The Count had been riding for three days since he left Warsaw; a dozen armed servants were with him. He had started off as soon as he received his spy's message from Czartatz, and they had searched two of the dirty posting inns without finding Valentina. She must have travelled slowly; he was confident that the frightened innkeepers told the truth when they assured him that no travellers had passed that way. She must be ahead, and they would coincide within the next day or two. They had food and provisions with them. The message had said she was alone, with only two menservants.
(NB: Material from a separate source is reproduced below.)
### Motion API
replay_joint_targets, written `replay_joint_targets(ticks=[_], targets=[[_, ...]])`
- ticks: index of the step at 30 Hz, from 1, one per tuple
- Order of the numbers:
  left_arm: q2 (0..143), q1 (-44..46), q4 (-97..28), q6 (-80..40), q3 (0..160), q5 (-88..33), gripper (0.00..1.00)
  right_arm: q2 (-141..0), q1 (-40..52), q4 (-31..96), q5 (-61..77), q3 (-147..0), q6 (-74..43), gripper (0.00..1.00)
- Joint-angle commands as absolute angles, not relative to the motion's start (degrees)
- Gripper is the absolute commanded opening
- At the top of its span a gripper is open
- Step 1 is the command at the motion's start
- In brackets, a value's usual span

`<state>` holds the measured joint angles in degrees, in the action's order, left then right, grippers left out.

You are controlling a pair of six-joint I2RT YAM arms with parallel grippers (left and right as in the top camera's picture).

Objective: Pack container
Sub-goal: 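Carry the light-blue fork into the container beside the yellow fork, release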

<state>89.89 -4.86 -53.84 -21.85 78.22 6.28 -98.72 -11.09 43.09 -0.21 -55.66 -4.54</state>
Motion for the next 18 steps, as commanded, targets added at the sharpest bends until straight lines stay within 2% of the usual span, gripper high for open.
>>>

Her sister had not succumbed to the temptation to follow her yet, or he would have received another message. It was a pity. He would have enjoyed confronting Alexandra with her sister as a prisoner. Theodore and his men had slept under some trees that night, disdaining the shelter of the last posting inn; he had sent a man ahead to see if his wife had arrived on the further stage of the journey, and an hour after dawn the man came back, his horse lathered from the pace he had forced out of it. He threw himself down and came running to the Count. He was a powerfully built ex-soldier of the Polish Lancers who had been dismissed for stealing, and the Count had specially selected him and the others for this mission.